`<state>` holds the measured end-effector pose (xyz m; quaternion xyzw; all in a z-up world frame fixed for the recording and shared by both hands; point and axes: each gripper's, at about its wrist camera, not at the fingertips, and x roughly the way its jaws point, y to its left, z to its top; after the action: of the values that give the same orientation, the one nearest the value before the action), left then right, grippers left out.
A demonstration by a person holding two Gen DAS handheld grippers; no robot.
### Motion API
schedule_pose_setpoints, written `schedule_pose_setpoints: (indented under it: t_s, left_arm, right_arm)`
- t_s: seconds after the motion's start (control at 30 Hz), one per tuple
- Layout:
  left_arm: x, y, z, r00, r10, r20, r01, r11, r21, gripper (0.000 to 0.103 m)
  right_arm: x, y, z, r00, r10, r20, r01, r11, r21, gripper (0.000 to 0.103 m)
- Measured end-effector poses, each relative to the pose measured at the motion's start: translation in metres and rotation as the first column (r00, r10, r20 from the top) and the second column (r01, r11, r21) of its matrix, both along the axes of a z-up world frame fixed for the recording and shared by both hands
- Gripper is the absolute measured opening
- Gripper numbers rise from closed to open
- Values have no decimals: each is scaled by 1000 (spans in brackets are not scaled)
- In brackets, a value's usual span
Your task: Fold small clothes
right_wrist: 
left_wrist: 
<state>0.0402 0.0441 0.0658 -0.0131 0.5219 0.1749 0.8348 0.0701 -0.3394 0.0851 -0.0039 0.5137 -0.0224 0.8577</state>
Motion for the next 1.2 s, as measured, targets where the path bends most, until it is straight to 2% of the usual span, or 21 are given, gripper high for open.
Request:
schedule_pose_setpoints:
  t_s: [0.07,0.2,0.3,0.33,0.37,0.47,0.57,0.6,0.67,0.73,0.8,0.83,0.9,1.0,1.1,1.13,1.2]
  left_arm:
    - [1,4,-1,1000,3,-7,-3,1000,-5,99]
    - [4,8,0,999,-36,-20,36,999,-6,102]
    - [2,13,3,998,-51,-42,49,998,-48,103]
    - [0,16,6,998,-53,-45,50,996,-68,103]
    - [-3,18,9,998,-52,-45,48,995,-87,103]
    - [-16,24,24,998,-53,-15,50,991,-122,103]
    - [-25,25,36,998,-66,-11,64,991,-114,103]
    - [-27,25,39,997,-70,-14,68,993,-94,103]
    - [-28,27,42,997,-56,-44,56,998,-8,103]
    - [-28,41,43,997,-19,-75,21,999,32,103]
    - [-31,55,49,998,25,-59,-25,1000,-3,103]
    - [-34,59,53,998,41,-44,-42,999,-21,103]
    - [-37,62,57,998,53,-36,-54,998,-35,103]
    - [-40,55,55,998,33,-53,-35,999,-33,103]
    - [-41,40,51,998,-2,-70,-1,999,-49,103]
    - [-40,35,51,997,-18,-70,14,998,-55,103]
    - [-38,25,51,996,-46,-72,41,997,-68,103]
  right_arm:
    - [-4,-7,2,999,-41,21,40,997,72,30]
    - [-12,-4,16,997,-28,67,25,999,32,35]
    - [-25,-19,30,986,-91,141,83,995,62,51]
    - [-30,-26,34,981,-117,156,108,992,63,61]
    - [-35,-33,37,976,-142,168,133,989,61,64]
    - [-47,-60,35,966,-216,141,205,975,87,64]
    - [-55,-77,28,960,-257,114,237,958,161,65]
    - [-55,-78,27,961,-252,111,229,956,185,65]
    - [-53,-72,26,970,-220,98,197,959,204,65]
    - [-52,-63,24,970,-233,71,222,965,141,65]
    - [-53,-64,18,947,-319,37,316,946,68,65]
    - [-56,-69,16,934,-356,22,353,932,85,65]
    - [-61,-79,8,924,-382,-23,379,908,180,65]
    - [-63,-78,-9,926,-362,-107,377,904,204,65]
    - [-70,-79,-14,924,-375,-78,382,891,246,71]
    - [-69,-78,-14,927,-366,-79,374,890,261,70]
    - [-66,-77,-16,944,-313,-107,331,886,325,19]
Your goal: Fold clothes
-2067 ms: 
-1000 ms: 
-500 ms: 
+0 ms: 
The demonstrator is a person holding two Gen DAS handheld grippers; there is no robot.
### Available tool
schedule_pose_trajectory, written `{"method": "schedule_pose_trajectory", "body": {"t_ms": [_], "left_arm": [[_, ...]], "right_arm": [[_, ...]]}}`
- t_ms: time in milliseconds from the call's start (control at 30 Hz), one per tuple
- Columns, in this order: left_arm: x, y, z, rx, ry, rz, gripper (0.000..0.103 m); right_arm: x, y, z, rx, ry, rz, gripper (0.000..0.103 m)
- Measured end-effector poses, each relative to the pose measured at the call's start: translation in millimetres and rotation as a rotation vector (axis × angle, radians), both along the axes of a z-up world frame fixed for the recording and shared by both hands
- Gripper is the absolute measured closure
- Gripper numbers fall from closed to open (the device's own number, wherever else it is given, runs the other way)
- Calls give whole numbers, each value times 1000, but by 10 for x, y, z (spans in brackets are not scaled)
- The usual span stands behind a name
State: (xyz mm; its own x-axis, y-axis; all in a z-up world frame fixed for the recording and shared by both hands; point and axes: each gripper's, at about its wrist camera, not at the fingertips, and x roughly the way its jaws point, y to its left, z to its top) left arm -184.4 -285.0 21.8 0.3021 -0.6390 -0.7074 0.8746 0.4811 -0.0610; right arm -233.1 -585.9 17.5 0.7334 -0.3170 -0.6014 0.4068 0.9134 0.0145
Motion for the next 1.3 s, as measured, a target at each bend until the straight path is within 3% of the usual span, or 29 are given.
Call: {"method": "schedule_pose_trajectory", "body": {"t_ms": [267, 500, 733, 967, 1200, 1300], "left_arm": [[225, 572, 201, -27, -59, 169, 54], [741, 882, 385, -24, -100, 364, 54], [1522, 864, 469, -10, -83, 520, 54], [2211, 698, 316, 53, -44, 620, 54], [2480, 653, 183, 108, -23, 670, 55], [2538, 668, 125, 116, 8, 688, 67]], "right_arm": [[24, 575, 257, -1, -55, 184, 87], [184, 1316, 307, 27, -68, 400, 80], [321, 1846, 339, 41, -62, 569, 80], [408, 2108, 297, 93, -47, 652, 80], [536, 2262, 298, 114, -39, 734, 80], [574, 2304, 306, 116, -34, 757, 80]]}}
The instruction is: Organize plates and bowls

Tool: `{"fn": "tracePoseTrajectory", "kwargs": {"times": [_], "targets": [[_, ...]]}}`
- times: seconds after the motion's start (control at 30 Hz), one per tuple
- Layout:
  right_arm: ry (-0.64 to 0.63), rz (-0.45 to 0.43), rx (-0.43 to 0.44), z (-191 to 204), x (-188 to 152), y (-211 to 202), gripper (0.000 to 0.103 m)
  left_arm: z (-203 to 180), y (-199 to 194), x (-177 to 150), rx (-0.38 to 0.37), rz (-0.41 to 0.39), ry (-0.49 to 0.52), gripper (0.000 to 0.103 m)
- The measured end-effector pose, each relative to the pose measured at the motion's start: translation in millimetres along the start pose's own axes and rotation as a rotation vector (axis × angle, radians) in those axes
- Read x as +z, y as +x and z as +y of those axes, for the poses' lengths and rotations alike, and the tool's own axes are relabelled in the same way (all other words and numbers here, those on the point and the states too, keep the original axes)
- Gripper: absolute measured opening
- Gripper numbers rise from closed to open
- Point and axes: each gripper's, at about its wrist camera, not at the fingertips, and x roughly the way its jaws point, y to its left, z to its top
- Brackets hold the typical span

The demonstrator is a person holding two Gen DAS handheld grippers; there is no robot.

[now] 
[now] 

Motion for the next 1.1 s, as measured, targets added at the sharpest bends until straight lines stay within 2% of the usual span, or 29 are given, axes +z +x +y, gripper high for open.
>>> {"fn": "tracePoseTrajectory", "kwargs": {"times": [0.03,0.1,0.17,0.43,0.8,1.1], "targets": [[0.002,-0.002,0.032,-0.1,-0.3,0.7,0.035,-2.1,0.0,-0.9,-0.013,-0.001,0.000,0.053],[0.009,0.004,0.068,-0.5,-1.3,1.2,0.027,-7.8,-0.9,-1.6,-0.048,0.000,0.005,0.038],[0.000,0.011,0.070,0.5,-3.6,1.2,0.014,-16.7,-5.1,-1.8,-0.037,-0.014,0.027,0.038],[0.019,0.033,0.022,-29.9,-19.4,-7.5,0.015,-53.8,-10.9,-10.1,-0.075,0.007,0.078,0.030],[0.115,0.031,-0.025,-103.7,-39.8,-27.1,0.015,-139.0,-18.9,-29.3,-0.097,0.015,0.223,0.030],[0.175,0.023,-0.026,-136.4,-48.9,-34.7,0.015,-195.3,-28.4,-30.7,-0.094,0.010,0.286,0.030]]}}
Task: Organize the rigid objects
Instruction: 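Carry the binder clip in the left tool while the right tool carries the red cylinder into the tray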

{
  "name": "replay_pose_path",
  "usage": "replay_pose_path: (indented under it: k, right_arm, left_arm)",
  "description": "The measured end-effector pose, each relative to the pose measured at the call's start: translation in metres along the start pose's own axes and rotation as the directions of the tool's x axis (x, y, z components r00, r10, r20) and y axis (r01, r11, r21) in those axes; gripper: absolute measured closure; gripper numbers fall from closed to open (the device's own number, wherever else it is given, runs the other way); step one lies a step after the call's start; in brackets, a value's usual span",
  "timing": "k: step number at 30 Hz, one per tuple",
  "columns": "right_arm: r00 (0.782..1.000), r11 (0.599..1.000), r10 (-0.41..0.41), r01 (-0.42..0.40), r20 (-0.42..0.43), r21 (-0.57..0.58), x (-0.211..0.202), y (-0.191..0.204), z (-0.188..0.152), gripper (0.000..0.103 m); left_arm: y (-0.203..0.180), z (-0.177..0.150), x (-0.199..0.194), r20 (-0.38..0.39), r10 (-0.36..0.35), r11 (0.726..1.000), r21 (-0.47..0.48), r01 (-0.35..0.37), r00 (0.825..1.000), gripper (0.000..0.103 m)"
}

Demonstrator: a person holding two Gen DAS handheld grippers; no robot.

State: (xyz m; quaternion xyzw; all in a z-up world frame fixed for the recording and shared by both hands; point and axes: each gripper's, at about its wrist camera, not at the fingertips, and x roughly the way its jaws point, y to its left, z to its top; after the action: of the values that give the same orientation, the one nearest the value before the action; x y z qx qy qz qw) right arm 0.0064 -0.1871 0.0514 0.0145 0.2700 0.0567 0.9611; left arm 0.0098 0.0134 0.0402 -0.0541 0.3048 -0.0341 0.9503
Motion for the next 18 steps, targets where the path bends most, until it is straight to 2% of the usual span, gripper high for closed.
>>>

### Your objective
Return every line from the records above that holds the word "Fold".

### Written answer
Your task: Fold small clothes
Your goal: Fold clothes

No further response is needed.